The plant reproduces sexually by seed and vegetatively by sprouting from its spreading rhizome. It expands its dense, sometimes monotypic stands by sending up new stems from the rhizome, and establishes new stands by broadcasting seeds. The species is gynodioecious, with some plants having bisexual flowers and some having only female reproductive parts. The seeds are very viable, germinating readily, but they require light for germination and may fail to sprout if covered in thick mud. Therefore, seedlings are most often seen in open, sandy stretches, and rarely in areas with dense vegetation or thick substrates. The plant grows new shoots and leaves year-round, and does not typically experience seasonal growth spurts. Dead leaves remain on the plant for a long time, leading to an accumulation of plant matter. The species may form much of the physical structure of the marsh.

==Ecology==

This is a common and ecologically important plant in its range, often dominating salt marshes and estuaries. In northwestern Florida perhaps 60% of all the salt marshes are covered in this species of rush. This species and smooth cordgrass (Spartina alterniflora) are the dominant plants in Mississippi tidal marshes. These two species are often found together, with S. alterniflora occupying lower levels of the marsh and J. roemerianus growing in the mid-level and upper reaches of the marsh. In river estuaries it can occur 10 to 15 miles inland.
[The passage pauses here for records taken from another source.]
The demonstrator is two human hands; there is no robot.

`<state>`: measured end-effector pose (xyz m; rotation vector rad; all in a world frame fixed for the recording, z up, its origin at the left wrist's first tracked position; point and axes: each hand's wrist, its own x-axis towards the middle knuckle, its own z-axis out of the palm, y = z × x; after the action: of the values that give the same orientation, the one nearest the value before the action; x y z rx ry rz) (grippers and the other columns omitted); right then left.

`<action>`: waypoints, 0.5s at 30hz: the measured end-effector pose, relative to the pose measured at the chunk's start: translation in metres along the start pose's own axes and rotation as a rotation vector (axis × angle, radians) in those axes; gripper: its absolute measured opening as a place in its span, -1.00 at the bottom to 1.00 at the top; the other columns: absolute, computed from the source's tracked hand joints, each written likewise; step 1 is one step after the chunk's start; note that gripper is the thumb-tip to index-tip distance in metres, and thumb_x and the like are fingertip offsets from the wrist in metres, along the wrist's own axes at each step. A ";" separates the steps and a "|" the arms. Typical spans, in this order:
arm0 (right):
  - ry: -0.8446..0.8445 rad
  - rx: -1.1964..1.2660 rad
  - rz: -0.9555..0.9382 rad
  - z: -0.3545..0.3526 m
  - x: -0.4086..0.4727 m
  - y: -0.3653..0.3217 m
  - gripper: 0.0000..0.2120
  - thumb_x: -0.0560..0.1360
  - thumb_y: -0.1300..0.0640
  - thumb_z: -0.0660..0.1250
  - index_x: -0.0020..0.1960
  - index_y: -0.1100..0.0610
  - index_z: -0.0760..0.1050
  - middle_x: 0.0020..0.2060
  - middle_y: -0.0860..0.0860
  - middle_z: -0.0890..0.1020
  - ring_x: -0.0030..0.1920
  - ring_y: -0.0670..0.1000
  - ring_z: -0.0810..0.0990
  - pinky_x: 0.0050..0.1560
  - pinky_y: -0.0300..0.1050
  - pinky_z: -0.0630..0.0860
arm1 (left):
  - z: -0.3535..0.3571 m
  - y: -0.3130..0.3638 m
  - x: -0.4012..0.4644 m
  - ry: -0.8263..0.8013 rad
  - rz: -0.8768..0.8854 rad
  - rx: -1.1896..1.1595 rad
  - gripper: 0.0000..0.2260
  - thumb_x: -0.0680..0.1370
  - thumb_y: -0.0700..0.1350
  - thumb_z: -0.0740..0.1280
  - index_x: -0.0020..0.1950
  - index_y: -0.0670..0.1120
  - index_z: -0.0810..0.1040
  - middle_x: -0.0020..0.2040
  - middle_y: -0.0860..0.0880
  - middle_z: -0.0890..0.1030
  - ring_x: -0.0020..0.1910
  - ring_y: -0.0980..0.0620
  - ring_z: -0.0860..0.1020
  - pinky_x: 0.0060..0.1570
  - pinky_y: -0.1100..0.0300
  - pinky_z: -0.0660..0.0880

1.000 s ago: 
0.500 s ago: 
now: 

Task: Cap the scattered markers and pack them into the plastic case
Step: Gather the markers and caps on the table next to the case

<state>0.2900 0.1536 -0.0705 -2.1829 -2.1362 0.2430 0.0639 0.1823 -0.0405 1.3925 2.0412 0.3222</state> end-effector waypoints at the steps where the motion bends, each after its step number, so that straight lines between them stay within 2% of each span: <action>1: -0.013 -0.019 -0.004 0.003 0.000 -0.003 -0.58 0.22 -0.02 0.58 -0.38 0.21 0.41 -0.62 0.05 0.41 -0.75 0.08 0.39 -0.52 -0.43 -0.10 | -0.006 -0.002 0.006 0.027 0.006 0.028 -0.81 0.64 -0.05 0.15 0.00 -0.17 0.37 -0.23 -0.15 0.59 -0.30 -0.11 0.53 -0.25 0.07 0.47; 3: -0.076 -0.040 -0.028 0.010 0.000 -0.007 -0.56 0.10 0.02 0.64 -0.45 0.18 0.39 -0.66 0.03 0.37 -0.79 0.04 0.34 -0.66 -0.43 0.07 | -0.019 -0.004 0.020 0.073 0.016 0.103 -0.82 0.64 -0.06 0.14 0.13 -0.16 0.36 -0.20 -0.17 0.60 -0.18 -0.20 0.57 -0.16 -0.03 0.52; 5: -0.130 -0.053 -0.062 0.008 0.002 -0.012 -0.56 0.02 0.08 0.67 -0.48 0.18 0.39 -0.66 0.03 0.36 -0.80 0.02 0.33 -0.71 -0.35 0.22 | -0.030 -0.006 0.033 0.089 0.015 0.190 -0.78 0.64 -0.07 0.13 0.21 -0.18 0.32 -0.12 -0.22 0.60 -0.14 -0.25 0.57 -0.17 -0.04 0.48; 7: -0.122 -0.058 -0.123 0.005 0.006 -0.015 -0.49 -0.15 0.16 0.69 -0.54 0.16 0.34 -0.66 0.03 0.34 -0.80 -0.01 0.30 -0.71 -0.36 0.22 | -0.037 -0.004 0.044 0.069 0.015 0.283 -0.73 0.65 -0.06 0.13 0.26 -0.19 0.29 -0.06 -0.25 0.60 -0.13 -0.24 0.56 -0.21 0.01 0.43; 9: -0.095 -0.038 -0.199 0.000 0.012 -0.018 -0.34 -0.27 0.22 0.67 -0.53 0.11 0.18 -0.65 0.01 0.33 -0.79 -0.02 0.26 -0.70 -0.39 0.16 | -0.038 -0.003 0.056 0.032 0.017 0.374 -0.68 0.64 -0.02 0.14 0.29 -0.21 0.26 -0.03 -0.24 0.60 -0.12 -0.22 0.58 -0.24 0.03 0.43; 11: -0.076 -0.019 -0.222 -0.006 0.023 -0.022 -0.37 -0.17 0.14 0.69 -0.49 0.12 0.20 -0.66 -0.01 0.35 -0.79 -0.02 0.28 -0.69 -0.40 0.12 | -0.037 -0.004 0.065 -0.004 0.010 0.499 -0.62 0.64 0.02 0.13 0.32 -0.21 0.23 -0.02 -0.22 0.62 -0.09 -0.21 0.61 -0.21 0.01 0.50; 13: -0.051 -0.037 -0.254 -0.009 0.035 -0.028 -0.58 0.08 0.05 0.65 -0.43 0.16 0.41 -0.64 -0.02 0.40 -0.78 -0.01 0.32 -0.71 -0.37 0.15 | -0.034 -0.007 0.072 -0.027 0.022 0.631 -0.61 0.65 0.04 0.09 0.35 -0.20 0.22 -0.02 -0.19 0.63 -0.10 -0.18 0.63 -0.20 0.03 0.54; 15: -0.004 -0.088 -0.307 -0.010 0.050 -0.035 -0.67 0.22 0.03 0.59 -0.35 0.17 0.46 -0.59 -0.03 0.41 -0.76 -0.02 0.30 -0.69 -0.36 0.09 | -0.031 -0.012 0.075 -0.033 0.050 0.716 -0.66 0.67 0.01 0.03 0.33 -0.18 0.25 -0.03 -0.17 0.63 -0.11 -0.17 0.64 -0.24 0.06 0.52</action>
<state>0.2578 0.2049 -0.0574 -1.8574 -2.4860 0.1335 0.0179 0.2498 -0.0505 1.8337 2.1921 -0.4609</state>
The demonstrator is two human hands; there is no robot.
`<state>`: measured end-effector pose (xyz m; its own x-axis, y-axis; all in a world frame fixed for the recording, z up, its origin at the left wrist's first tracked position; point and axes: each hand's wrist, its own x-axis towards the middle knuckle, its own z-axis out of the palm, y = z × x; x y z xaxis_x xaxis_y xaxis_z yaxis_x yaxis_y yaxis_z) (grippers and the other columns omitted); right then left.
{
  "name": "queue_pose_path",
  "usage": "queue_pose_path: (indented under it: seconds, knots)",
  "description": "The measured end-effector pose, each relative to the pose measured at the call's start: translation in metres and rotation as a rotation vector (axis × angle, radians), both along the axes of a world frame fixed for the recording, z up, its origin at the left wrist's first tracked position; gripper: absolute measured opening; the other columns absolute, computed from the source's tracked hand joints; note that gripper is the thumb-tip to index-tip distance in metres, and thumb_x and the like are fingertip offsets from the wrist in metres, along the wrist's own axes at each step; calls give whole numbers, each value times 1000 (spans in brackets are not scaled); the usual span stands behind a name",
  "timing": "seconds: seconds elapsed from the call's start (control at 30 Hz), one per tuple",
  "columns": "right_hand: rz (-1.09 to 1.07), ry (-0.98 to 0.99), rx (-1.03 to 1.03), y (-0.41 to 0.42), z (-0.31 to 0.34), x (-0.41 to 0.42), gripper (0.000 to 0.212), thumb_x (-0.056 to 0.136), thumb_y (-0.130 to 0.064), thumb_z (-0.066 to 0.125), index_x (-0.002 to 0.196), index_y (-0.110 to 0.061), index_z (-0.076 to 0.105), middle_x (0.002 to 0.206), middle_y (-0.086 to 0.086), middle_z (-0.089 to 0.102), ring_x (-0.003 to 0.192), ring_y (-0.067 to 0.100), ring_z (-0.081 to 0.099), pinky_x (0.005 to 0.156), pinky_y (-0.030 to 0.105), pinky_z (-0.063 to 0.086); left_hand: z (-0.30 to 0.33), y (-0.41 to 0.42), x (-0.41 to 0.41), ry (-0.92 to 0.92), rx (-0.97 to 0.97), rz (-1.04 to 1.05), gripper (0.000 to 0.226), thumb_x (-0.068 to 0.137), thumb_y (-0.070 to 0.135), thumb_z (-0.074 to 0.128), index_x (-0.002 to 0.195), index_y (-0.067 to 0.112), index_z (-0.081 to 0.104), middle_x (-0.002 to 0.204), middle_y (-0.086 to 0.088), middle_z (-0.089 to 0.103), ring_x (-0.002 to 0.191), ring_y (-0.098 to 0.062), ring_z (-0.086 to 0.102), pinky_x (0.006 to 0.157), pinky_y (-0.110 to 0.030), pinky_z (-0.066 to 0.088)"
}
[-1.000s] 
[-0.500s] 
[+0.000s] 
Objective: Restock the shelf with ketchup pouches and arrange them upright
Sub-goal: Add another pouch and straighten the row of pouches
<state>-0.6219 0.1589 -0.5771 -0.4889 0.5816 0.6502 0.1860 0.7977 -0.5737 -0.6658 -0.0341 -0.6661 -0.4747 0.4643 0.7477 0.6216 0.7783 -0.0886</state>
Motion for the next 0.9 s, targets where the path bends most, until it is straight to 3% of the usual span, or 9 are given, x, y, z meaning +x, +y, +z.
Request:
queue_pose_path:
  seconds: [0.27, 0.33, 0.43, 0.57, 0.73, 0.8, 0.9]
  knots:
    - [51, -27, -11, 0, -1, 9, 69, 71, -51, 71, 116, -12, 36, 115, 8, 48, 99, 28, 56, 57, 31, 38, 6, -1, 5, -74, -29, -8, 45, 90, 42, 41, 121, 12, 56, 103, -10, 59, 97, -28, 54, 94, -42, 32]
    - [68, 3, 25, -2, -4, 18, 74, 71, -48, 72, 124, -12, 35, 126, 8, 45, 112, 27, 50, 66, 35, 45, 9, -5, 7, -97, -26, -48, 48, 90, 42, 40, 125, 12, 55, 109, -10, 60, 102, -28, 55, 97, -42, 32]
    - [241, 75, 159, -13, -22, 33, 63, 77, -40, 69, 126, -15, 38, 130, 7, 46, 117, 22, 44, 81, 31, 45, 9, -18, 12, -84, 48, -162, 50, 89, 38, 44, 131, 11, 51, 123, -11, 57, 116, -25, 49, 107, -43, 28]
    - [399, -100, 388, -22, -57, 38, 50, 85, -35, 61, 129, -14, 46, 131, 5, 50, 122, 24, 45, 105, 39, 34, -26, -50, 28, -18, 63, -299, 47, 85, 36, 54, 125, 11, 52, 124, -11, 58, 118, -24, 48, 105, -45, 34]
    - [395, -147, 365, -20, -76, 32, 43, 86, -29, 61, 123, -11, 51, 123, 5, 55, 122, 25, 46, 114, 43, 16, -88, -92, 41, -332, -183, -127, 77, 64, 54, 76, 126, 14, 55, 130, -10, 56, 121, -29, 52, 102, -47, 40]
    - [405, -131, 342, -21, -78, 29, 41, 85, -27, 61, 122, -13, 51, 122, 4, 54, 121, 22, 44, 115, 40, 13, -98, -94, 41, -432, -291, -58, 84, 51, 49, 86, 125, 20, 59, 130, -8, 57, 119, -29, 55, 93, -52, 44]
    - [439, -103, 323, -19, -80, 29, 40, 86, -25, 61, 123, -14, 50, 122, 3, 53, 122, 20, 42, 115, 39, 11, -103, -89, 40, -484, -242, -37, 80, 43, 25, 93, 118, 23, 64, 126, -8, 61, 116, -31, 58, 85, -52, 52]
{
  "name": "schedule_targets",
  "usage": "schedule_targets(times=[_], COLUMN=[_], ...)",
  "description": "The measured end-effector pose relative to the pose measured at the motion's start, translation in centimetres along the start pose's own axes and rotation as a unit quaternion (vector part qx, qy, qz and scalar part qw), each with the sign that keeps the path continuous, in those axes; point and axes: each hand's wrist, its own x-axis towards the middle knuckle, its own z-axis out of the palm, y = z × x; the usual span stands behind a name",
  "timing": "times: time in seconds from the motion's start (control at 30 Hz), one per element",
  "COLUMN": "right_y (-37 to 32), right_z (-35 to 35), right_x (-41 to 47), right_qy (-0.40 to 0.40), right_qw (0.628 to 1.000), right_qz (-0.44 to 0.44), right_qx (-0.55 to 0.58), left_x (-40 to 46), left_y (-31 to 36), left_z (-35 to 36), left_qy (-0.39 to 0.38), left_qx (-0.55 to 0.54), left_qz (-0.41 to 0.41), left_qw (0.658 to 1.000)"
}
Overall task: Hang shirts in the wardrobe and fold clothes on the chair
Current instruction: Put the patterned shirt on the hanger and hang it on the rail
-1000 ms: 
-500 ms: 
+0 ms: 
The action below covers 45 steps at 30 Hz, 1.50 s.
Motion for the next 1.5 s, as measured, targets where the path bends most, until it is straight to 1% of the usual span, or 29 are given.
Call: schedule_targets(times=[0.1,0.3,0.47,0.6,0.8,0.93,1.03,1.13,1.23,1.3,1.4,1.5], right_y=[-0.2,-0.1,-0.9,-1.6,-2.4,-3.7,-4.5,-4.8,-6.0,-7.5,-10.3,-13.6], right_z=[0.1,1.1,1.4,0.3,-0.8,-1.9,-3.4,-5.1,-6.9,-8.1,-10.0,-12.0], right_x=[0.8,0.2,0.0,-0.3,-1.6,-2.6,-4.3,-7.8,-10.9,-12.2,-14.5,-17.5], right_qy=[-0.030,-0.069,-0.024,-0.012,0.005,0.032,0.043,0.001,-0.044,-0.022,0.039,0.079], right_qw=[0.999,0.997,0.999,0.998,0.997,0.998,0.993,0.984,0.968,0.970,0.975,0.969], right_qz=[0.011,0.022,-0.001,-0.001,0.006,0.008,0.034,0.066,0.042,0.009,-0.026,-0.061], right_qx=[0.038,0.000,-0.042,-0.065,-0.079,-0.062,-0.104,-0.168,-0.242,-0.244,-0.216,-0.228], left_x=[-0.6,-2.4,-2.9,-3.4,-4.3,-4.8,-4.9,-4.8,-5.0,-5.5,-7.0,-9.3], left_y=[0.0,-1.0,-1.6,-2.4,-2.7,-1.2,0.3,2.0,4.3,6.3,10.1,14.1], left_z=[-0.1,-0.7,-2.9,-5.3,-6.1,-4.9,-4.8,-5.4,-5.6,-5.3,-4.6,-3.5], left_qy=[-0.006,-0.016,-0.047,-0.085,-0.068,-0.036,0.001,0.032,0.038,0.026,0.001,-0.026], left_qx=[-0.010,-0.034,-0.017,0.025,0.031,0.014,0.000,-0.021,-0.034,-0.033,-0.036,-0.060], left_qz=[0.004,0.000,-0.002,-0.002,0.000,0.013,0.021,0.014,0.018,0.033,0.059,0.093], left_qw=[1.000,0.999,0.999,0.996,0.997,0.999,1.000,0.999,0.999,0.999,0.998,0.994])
Other plants occurring in the higher-salinity regions of the marsh include saltmeadow cordgrass (S. patens),
giant cordgrass (S. cynosuroides), saltgrass (Distichlis spicata), glassworts (Salicornia spp.), Olney threesquare (Scirpus americanus), and saltmarsh bulrush (Scirpus robustus). In the brackish marsh, plant associates may include sealavender (Limonium carolinianum) and common arrowhead (Sagittaria latifolia). In the intermediate marsh between the brackish and freshwater marsh levels, other plants include common reed (Phragmites australis), sawgrass (Cladium jamaicense), softstem bulrush (Scirpus validus), and Virginia iris (Iris virginica).

This rush provides cover for a number of salt marsh animal species. Birds such as the long-billed marsh wren, clapper rail, and seaside sparrow nest in it. Rice rats nest in it and prey on the eggs of the local birds. A number of fungal species grow on this rush, some exclusively. The ascomycete species Aquamarina speciosa, Keissleriella rara, Massarina carolinensis, and Paraphaeosphaeria pilleata were described from dead or dying stems of this rush. Also, the fungus Juncigena adarca (Juncigenaceae, Torpedosporales) was only found on the senescent leaves (decaying leaves) of Juncus roemerianus, on the Atlantic coast (U.S.A.: North Carolina).

==Potential uses==
This plant has shown potential as an agent of phytoremediation after oil spills. When it grows in sediments polluted with diesel fuel it reduces the concentration of total petroleum hydrocarbons, polycyclic aromatic hydrocarbons, and n-alkanes in the sediments.

==Chemistry==
Juncusol is a 9,10-dihydrophenathrene derivative found in J. roemerianus.